Floating Point Exception using shared file IO with TCE

Click here for full thread

Gets Around

4:08:13 AM PDT - Wed, Jul 23rd 2014

I have an Intel i7 system with 4 physical cores and 16 GB of memory. I am running under 64 bit Ubuntu 14.04 and I built NWChem against OpenBLAS 0.28 with the 64 bit integer interface.

I am using the June 2014 NWChem snapshot: http://nwchemgit.github.io/download.php?f=Nwchem-dev.revision25716-src.2014-06-09.tar.gz

Specifically, that corresponds to NWChem revision 25716 and ga revision 10496.

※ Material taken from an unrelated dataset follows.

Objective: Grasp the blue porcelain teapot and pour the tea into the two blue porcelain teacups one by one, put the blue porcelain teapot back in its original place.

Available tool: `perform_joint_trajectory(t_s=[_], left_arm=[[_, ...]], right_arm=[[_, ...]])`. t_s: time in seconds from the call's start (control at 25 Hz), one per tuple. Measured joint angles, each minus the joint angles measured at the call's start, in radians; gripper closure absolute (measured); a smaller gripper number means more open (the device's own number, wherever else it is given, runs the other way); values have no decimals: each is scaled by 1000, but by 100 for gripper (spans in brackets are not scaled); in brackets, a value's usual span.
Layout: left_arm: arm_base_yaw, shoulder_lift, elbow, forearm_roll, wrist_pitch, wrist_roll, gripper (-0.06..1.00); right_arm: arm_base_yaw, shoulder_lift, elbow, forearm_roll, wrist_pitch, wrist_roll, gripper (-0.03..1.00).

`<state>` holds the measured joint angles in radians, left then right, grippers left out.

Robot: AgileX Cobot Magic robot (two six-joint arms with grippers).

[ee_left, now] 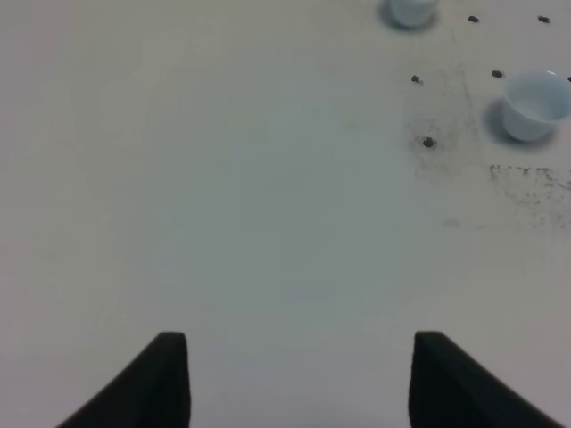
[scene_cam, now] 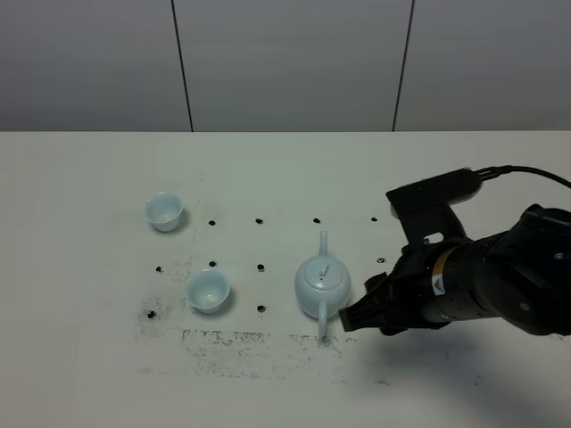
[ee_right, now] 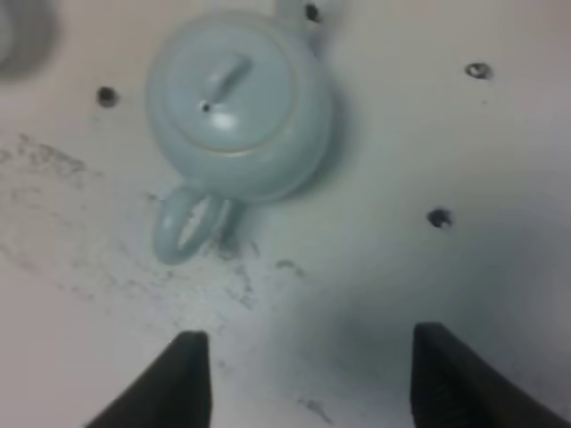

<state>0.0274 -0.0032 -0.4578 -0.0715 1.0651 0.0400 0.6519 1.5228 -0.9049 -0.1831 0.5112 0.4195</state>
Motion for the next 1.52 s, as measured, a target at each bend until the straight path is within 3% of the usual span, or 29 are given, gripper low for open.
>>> perform_joint_trajectory(t_s=[0.2, 0.56, 1.04, 1.24, 1.52], left_arm=[[0, 0, 0, 0, 0, 0, 44], [0, 0, 0, 0, 0, 0, 44], [0, 0, 0, 0, 0, 0, 44], [0, 0, 0, 0, 0, 0, 44], [0, 0, 0, 0, 0, 0, 44]], right_arm=[[19, 67, 0, 37, -89, 38, 40], [44, 151, -1, 103, -222, 68, 39], [50, 266, -2, 121, -285, 68, 39], [49, 283, -2, 89, -285, 75, 39], [14, 283, -2, -70, -250, 197, 38]])
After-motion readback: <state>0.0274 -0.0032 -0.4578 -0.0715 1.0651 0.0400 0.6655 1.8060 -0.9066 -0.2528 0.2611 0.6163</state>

I am trying to run a calculation like this:

start dccsinglet

echo

print high

memory stack 3000 mb heap 200 mb global 3600 mb

charge 0

geometry units angstroms
   C       -0.13183        0.72345       -0.07866
  Cl       -1.15973       -0.55669       -0.69209
  Cl        1.24554        0.01838        0.74329
  symmetry c1
end

basis spherical
  * library aug-cc-pvtz
end

scf
  singlet
  uhf
end

tce
  io sf
  ccsd
end

task tce energy

I started out using "io ga" and slightly more generous memory settings, but even running with only 2 cores my machine was swapping once I got to the CCSD part. I interrupted the job, lowered the memory settings, and switched the I/O scheme to shared file as shown above. I understand that disk based schemes will be slow but they should still work if I am patient, and I can upgrade disk speed more easily than I can install more RAM. I am using a disk with about 2 TB free space for my calculations, and none of my attempts ever led to more than about 6 GB of files stored.

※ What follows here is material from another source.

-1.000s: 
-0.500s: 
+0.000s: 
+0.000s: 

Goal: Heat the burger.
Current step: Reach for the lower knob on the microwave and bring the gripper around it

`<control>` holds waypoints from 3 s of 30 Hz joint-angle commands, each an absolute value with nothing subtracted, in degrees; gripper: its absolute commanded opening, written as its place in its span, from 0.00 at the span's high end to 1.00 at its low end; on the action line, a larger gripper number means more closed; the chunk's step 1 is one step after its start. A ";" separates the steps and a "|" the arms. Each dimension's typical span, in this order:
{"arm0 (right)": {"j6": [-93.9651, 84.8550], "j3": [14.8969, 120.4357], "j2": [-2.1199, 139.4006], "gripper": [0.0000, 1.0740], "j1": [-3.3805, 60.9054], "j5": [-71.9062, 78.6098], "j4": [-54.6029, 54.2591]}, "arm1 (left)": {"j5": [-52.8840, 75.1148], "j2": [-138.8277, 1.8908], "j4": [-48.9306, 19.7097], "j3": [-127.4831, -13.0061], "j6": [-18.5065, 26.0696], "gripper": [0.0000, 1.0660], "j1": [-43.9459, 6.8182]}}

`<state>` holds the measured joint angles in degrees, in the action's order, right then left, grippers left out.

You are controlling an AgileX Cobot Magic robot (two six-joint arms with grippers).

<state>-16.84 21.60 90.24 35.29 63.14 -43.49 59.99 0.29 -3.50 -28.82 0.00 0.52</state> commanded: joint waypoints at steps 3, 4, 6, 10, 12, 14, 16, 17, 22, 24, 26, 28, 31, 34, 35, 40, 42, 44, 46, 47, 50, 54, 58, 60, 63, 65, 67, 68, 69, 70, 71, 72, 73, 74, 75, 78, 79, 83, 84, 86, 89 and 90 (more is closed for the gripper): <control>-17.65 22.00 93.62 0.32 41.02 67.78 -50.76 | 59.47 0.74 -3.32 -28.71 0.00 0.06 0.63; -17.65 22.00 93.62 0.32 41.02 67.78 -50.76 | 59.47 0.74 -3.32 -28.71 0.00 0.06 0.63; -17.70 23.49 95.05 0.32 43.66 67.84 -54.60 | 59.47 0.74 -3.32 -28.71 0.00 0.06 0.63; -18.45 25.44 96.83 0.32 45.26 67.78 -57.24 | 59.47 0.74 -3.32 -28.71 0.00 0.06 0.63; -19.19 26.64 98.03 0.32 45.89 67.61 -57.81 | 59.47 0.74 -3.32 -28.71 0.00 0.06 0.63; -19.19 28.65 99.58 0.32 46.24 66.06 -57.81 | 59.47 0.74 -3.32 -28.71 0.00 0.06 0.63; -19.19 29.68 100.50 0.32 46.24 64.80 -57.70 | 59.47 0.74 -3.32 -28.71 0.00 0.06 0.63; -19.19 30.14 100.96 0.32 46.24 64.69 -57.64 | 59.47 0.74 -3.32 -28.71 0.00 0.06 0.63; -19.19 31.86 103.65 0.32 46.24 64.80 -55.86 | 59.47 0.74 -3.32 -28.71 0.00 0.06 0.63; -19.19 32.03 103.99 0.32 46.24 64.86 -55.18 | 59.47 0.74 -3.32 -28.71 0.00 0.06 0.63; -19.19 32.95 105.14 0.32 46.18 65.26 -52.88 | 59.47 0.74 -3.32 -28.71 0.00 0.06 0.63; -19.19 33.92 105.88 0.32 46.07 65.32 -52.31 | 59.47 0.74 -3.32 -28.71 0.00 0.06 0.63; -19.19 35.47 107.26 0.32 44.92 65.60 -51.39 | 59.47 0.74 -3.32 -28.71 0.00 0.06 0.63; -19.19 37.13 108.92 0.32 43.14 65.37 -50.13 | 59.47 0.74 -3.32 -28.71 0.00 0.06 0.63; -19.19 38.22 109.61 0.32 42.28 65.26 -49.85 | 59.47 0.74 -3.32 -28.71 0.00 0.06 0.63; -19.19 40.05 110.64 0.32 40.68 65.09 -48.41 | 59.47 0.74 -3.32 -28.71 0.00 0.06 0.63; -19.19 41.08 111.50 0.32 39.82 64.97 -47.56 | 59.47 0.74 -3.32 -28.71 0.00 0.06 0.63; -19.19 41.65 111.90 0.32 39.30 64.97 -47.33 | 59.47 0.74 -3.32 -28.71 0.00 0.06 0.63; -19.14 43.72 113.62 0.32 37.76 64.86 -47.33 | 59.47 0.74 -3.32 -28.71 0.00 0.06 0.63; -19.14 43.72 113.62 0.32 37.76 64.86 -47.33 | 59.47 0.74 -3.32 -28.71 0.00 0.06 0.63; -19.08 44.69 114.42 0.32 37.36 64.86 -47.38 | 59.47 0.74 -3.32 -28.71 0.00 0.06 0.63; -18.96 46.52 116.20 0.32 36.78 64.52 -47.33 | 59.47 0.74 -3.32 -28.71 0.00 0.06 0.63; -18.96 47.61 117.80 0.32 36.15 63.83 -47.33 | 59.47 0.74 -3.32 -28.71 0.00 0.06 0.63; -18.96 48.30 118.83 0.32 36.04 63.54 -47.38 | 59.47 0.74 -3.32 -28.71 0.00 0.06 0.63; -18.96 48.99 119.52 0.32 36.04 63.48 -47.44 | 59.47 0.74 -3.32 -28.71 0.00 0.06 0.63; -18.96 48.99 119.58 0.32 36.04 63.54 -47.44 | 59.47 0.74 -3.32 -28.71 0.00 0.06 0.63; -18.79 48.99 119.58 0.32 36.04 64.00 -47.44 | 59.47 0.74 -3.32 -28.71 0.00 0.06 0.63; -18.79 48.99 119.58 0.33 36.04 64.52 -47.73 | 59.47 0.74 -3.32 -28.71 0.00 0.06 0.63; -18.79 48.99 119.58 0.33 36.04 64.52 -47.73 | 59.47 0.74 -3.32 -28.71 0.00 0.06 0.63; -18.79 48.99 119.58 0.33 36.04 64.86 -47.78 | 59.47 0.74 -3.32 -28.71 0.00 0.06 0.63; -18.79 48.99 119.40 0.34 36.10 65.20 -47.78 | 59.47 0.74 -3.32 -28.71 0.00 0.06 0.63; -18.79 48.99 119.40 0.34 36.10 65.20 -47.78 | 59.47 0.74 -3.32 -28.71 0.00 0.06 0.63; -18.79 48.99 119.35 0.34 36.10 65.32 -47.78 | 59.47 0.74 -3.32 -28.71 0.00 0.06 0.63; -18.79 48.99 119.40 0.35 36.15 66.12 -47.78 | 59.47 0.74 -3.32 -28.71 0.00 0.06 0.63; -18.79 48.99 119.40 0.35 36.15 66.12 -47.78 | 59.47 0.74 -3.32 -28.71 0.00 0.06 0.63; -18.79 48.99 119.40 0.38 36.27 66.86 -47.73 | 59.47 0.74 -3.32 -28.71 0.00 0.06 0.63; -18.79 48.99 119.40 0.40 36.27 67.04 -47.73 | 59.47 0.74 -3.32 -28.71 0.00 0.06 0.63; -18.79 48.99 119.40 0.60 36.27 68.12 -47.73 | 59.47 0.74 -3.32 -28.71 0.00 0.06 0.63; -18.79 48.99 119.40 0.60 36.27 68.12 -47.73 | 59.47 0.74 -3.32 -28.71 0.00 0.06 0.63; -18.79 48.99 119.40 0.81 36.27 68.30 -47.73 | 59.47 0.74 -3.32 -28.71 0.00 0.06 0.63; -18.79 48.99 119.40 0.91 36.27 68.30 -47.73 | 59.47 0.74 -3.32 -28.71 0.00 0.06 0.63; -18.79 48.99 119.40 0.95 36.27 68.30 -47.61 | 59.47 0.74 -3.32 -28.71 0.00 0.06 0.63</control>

The problem is that the job crashes with a floating point exception as soon as it reaches the ccsd portion if I use shared file IO and two processors, like this:

mpirun -np 2 nwchem dcc-singlet.nw | tee dcc-singlet.nwo

Output from two processor attempt: http://pastebin.com/fSs4X0Et

If I run with only one processor, the job lives longer but ultimately crashes with INVALID ARRAY HANDLE:

mpirun -np 1 nwchem dcc-singlet.nw | tee dcc-singlet.nwo

Output from quasi-serial attempt: http://pastebin.com/xp3ZwVak

I also tried decreasing the tile size with no luck. If you want to see I can provide that output too. Additionally I tried the replicated, fortran, and eaf IO options, both with one and two processors, and they all failed in a similar manner, though I didn't save all of their outputs. Are the disk based IO schemes currently unsupported? I did a find/xargs/grep search through the QA directory and I didn't find a single TCE test using disk based IO.